*What to work on*
Across the whole listing, filter for the string "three" and copy every line that has it.

*Given information*
......

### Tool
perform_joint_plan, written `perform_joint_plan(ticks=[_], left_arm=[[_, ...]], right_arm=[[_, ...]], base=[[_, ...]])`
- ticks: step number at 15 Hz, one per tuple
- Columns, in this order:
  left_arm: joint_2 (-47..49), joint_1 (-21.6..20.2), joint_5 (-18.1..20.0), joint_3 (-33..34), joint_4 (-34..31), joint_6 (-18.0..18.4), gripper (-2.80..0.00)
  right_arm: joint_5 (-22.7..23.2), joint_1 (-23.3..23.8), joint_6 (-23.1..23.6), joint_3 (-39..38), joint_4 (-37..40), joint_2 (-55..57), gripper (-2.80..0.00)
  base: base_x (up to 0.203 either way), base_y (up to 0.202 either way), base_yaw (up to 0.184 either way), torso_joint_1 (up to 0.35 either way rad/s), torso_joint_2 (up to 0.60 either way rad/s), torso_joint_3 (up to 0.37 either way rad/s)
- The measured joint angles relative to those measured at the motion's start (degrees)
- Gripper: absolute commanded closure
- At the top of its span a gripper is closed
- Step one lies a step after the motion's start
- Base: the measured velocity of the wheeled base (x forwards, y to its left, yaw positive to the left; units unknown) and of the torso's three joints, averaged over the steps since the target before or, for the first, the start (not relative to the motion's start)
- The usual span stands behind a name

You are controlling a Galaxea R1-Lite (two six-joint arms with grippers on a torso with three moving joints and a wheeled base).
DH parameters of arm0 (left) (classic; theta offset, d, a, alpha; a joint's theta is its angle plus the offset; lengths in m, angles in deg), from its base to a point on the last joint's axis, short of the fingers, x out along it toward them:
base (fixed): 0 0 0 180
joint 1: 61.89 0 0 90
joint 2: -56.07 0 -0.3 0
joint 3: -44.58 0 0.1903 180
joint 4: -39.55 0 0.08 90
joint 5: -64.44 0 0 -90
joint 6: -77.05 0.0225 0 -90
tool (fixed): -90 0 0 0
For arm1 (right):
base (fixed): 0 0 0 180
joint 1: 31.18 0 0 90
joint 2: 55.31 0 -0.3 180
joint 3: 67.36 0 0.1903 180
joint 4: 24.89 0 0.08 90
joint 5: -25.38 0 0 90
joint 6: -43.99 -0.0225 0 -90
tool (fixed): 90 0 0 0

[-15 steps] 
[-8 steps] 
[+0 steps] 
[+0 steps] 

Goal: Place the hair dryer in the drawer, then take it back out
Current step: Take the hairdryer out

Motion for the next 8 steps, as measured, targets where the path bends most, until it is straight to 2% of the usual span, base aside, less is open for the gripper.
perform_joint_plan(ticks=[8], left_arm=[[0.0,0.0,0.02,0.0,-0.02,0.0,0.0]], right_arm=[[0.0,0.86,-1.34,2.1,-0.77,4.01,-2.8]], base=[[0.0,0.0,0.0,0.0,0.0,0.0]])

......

*Written response*
- Base: the measured velocity of the wheeled base (x forwards, y to its left, yaw positive to the left; units unknown) and of the torso's three joints, averaged over the steps since the target before or, for the first, the start (not relative to the motion's start)
You are controlling a Galaxea R1-Lite (two six-joint arms with grippers on a torso with three moving joints and a wheeled base).

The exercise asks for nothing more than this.